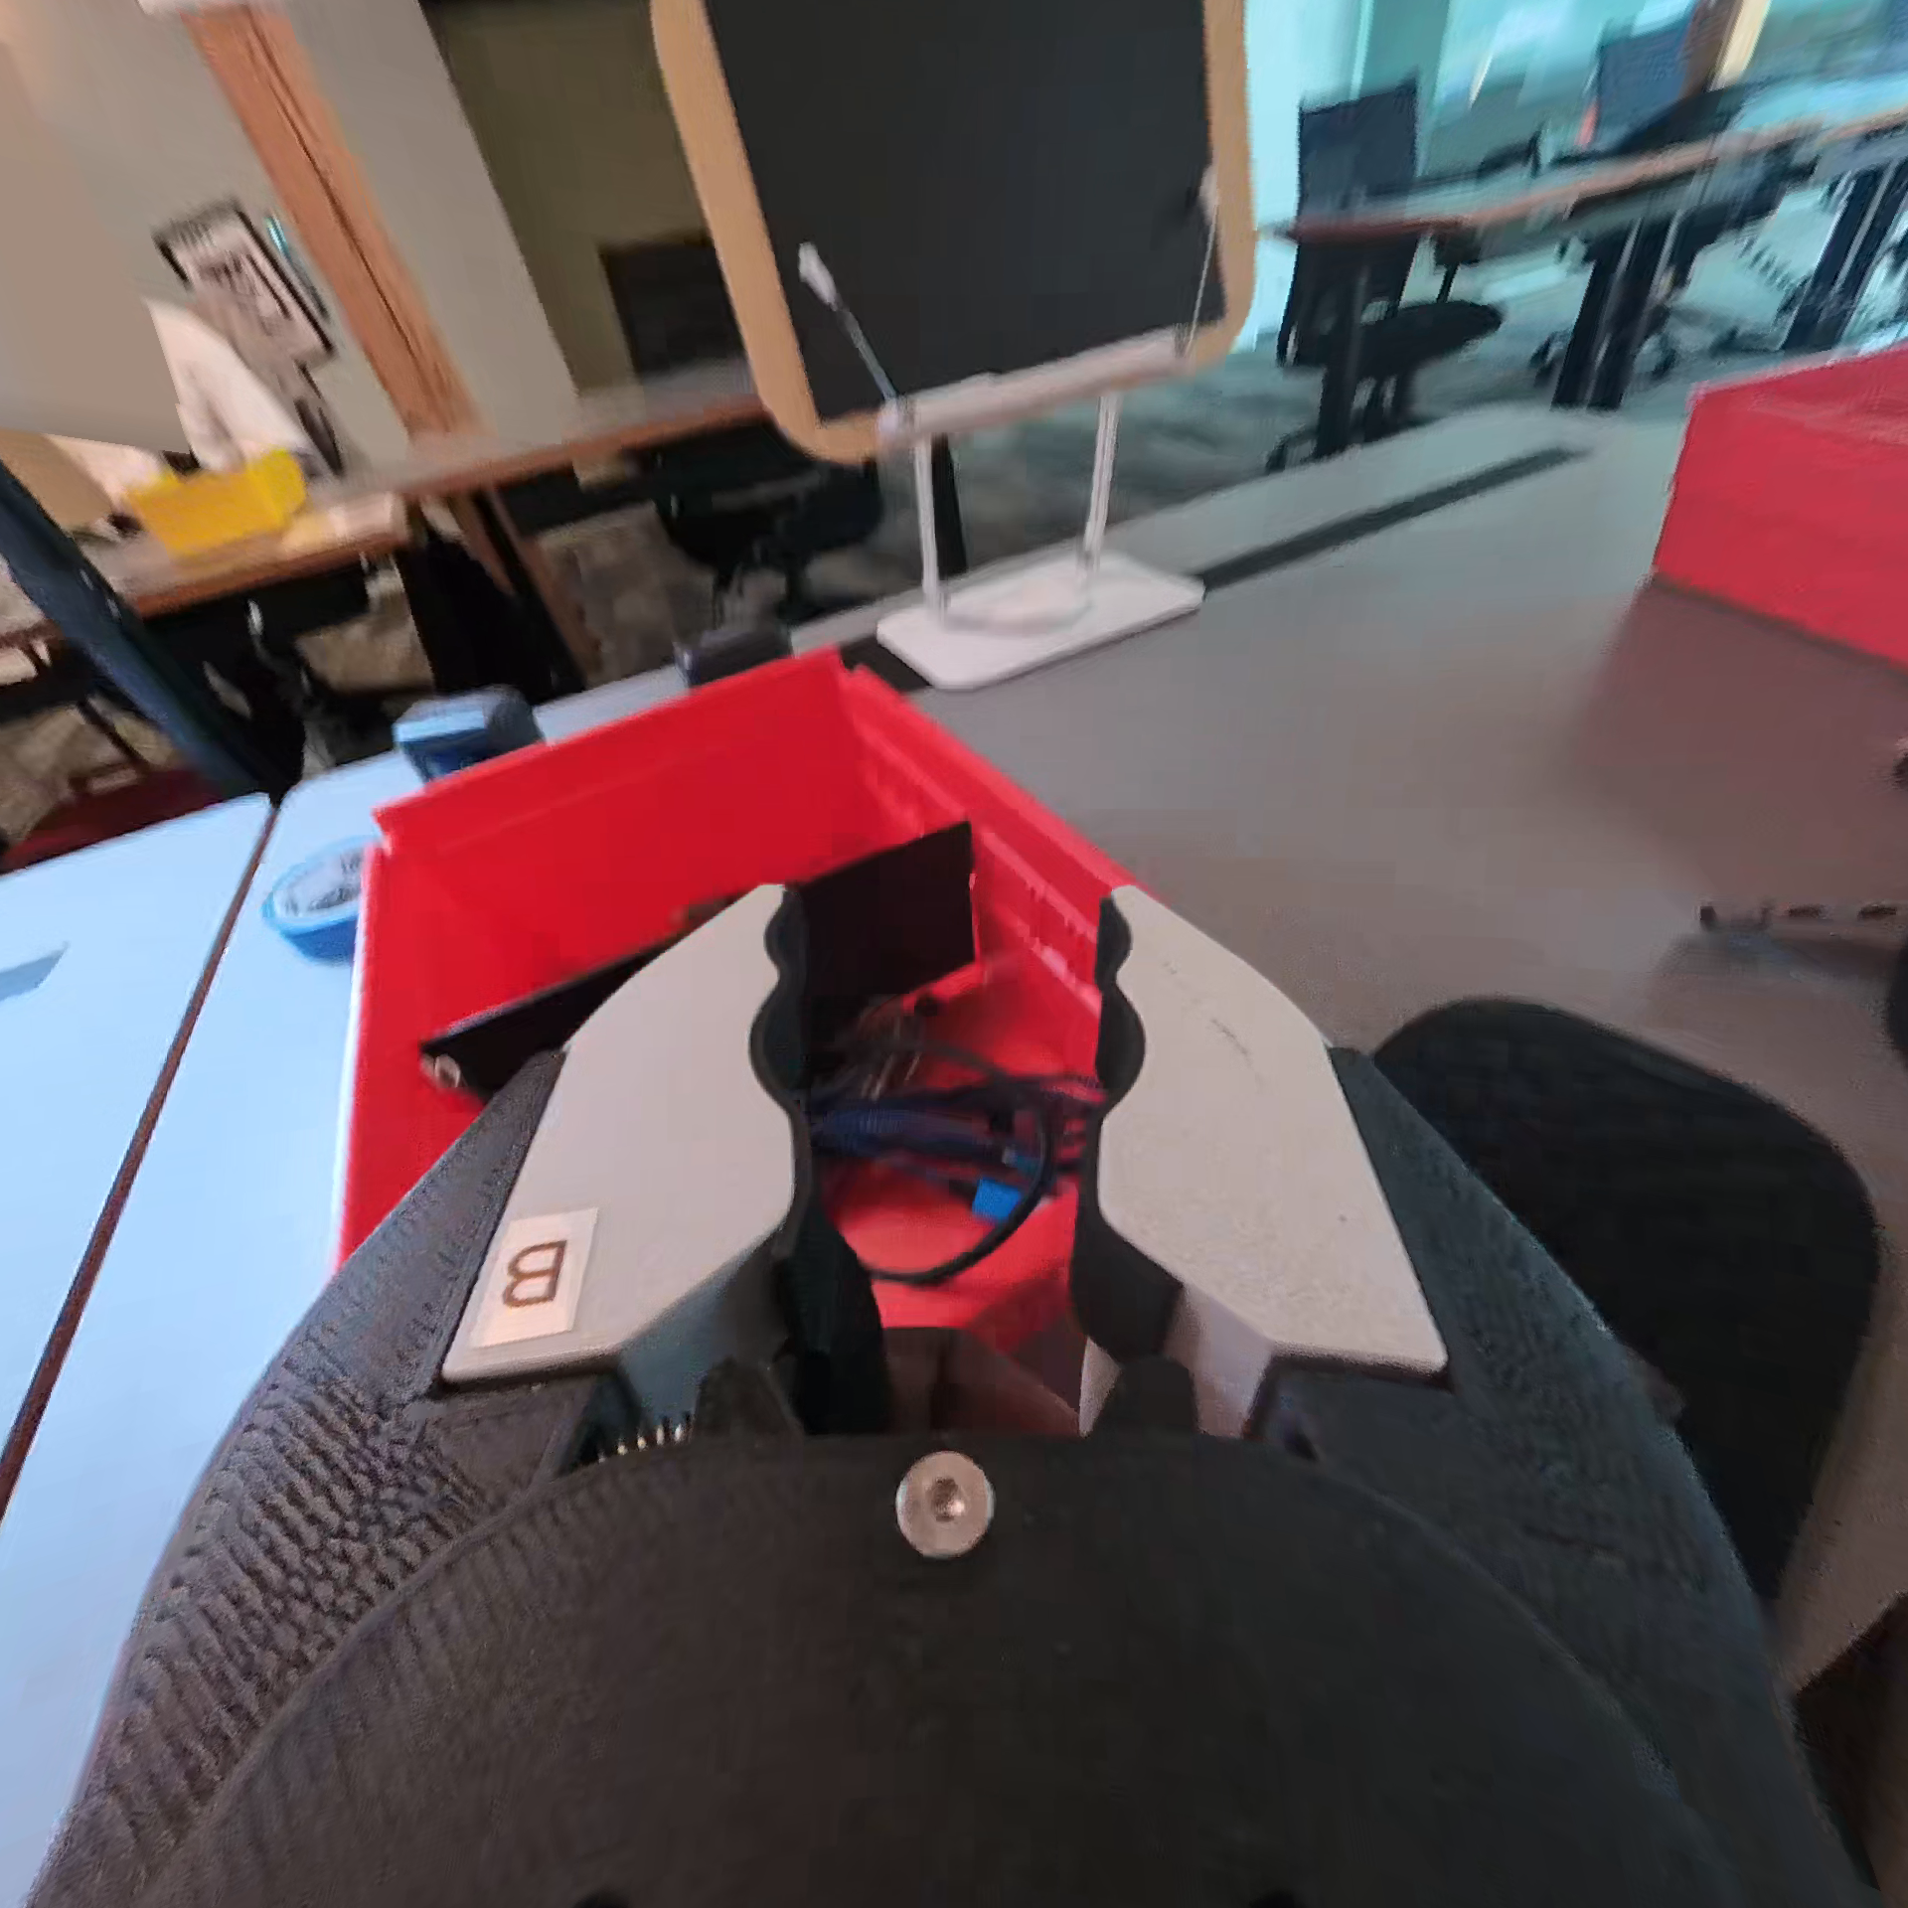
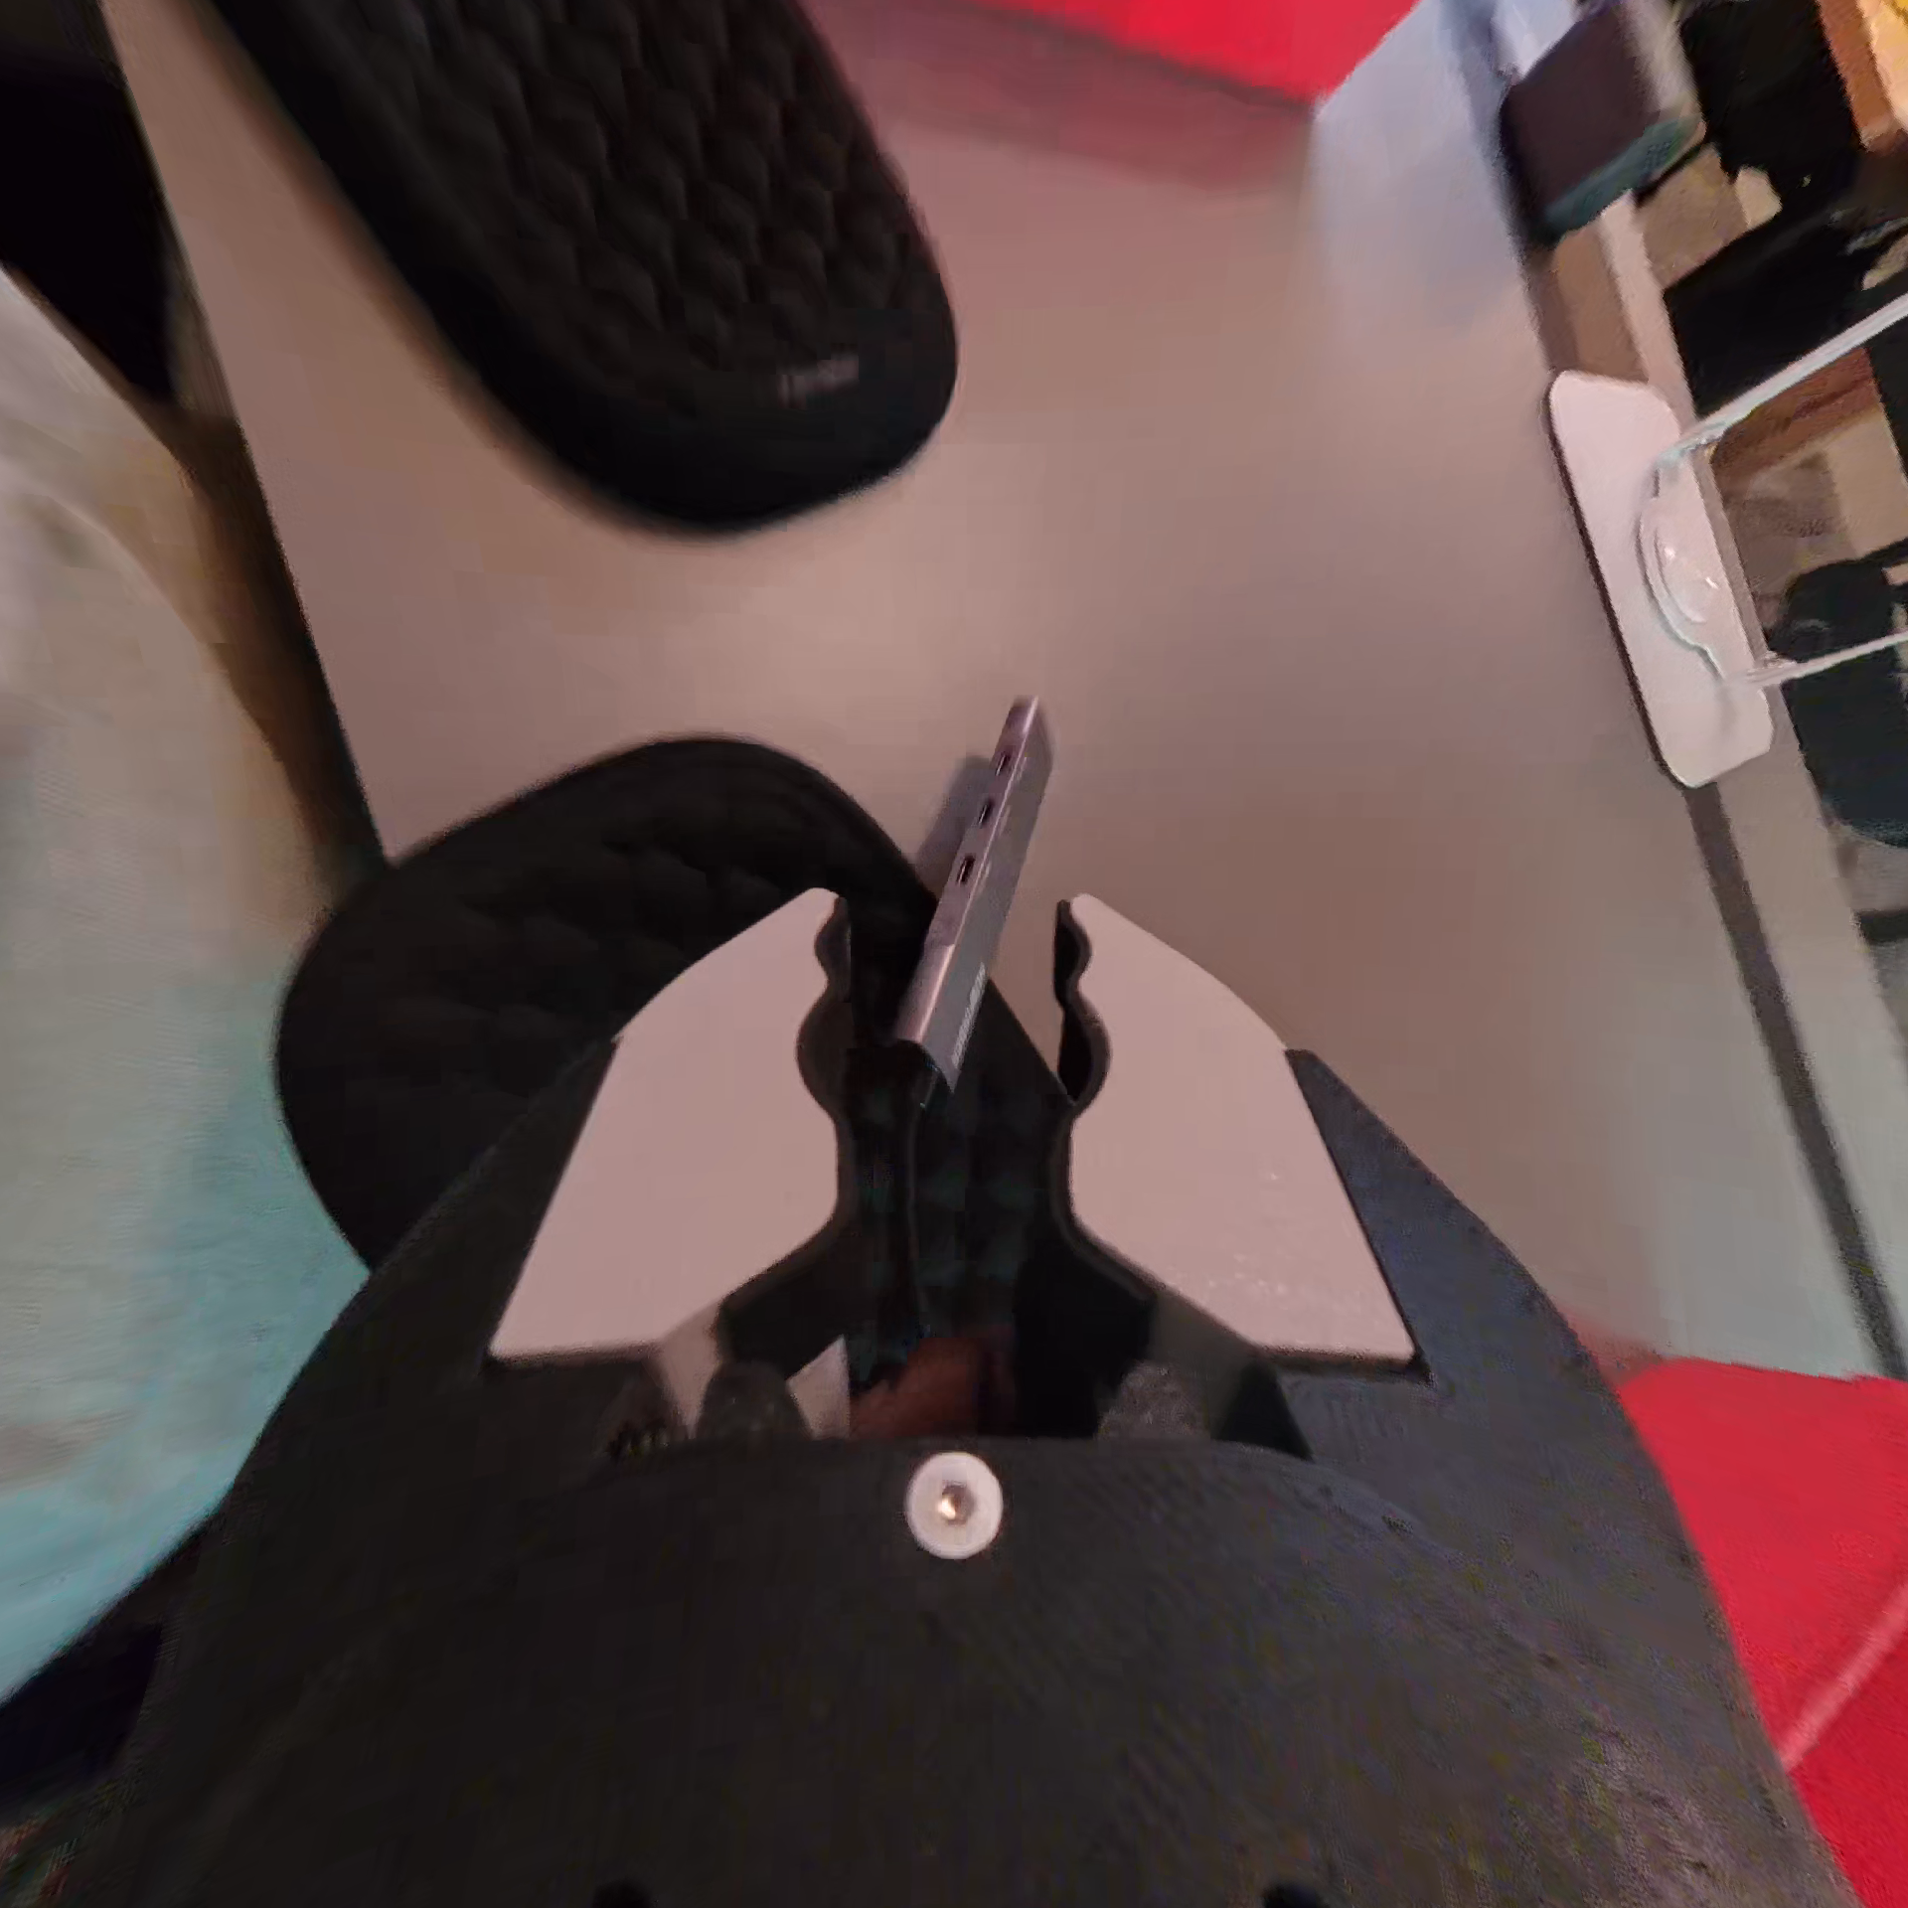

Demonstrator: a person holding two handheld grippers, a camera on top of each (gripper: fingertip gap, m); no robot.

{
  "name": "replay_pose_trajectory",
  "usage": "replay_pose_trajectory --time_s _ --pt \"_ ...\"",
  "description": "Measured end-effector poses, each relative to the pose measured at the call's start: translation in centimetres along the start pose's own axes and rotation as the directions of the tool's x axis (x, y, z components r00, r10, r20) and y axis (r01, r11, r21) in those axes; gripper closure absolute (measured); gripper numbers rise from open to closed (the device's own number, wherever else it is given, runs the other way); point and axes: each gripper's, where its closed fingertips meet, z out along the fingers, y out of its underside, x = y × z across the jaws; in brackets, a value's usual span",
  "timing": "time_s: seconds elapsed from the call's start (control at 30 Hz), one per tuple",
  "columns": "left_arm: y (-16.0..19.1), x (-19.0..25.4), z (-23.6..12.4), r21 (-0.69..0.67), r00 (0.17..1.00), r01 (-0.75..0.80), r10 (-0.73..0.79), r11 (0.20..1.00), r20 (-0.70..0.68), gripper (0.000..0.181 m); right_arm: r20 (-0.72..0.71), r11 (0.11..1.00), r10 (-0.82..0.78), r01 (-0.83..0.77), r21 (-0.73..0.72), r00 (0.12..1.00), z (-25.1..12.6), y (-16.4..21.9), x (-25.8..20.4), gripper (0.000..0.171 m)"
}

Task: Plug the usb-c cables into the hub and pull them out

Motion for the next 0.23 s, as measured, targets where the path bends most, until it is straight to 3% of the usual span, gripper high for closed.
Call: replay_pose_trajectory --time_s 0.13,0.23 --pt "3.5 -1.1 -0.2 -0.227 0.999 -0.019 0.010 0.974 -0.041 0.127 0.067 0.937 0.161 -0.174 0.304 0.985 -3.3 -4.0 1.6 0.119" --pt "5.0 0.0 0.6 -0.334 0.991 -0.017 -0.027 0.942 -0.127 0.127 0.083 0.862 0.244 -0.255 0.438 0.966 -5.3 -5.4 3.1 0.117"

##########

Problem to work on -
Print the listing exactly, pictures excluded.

Response for this exercise -
Demonstrator: a person holding two handheld grippers, a camera on top of each (gripper: fingertip gap, m); no robot.

{
  "name": "replay_pose_trajectory",
  "usage": "replay_pose_trajectory --time_s _ --pt \"_ ...\"",
  "description": "Measured end-effector poses, each relative to the pose measured at the call's start: translation in centimetres along the start pose's own axes and rotation as the directions of the tool's x axis (x, y, z components r00, r10, r20) and y axis (r01, r11, r21) in those axes; gripper closure absolute (measured); gripper numbers rise from open to closed (the device's own number, wherever else it is given, runs the other way); point and axes: each gripper's, where its closed fingertips meet, z out along the fingers, y out of its underside, x = y × z across the jaws; in brackets, a value's usual span",
  "timing": "time_s: seconds elapsed from the call's start (control at 30 Hz), one per tuple",
  "columns": "left_arm: y (-16.0..19.1), x (-19.0..25.4), z (-23.6..12.4), r21 (-0.69..0.67), r00 (0.17..1.00), r01 (-0.75..0.80), r10 (-0.73..0.79), r11 (0.20..1.00), r20 (-0.70..0.68), gripper (0.000..0.181 m); right_arm: r20 (-0.72..0.71), r11 (0.11..1.00), r10 (-0.82..0.78), r01 (-0.83..0.77), r21 (-0.73..0.72), r00 (0.12..1.00), z (-25.1..12.6), y (-16.4..21.9), x (-25.8..20.4), gripper (0.000..0.171 m)"
}

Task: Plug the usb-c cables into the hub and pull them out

Motion for the next 0.23 s, as measured, targets where the path bends most, until it is straight to 3% of the usual span, gripper high for closed.
Call: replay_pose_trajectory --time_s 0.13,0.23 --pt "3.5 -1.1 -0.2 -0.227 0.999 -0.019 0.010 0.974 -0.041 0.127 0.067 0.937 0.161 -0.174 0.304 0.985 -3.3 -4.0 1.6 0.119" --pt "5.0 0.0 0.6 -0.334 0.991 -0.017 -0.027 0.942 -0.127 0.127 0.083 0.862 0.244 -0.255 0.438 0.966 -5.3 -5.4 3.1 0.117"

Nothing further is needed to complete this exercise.